**Task description:** Retype the material so that each line matches the original exactly.

**Data extract:**
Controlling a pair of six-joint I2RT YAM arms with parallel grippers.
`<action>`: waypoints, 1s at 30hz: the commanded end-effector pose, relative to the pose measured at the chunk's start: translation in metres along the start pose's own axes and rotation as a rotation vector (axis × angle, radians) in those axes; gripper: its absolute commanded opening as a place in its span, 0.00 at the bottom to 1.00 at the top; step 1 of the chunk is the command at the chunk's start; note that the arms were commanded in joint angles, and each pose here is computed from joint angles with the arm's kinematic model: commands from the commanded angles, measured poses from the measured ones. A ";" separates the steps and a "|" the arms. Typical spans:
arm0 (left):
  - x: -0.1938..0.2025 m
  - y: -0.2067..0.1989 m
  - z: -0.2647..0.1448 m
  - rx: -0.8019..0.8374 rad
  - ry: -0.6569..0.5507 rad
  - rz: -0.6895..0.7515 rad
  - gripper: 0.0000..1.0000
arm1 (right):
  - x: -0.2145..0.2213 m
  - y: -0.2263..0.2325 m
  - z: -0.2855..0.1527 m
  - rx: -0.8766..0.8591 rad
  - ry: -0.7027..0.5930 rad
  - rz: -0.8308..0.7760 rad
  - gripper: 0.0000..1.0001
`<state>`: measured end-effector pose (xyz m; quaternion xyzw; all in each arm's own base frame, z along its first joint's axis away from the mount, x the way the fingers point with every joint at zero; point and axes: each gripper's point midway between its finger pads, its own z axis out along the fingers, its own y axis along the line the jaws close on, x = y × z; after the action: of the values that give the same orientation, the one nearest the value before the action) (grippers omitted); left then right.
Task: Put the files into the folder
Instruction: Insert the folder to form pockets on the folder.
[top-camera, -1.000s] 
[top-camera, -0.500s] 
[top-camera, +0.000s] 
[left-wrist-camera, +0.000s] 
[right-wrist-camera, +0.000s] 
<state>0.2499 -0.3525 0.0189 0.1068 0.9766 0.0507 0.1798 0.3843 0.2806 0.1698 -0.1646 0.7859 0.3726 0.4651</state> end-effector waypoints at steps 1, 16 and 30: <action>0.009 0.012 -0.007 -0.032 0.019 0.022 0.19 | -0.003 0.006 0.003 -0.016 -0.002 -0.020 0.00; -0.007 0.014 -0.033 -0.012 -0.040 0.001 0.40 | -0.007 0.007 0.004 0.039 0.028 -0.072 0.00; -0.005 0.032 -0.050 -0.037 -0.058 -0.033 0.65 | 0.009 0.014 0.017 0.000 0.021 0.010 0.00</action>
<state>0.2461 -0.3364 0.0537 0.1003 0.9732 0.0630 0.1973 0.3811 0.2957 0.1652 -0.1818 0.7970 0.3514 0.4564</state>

**Task solution:**
Controlling a pair of six-joint I2RT YAM arms with parallel grippers.
`<action>`: waypoints, 1s at 30hz: the commanded end-effector pose, relative to the pose measured at the chunk's start: translation in metres along the start pose's own axes and rotation as a rotation vector (axis × angle, radians) in those axes; gripper: its absolute commanded opening as a place in its span, 0.00 at the bottom to 1.00 at the top; step 1 of the chunk is the command at the chunk's start; note that the arms were commanded in joint angles, and each pose here is computed from joint angles with the arm's kinematic model: commands from the commanded angles, measured poses from the measured ones. A ";" separates the steps and a "|" the arms. Typical spans:
arm0 (left):
  - x: -0.1938..0.2025 m
  - y: -0.2067..0.1989 m
  - z: -0.2647..0.1448 m
  - rx: -0.8019..0.8374 rad
  - ry: -0.6569..0.5507 rad
  - rz: -0.6895..0.7515 rad
  - gripper: 0.0000..1.0000
arm1 (right):
  - x: -0.2145..0.2213 m
  - y: -0.2263..0.2325 m
  - z: -0.2855..0.1527 m
  - rx: -0.8766..0.8591 rad
  - ry: -0.7027..0.5930 rad
  - rz: -0.8308..0.7760 rad
  - gripper: 0.0000..1.0001
`<state>`: measured end-effector pose (xyz m; quaternion xyzw; all in each arm's own base frame, z along its first joint's axis away from the mount, x the way the fingers point with every joint at zero; point and axes: each gripper's point midway between its finger pads, its own z axis out along the fingers, its own y axis along the line the jaws close on, x = y × z; after the action: of the values that give the same orientation, the one nearest the value before the action) (grippers omitted); left then right.
Task: Put the files into the folder
Instruction: Insert the folder to form pockets on the folder.
[top-camera, -1.000s] 
[top-camera, -0.500s] 
[top-camera, +0.000s] 
[left-wrist-camera, +0.000s] 
[right-wrist-camera, +0.000s] 
<state>0.2499 -0.3525 0.0189 0.1068 0.9766 0.0507 0.1798 0.3843 0.2806 0.1698 -0.1646 0.7859 0.3726 0.4651</state> end-effector waypoints at steps 1, 16 and 30: <action>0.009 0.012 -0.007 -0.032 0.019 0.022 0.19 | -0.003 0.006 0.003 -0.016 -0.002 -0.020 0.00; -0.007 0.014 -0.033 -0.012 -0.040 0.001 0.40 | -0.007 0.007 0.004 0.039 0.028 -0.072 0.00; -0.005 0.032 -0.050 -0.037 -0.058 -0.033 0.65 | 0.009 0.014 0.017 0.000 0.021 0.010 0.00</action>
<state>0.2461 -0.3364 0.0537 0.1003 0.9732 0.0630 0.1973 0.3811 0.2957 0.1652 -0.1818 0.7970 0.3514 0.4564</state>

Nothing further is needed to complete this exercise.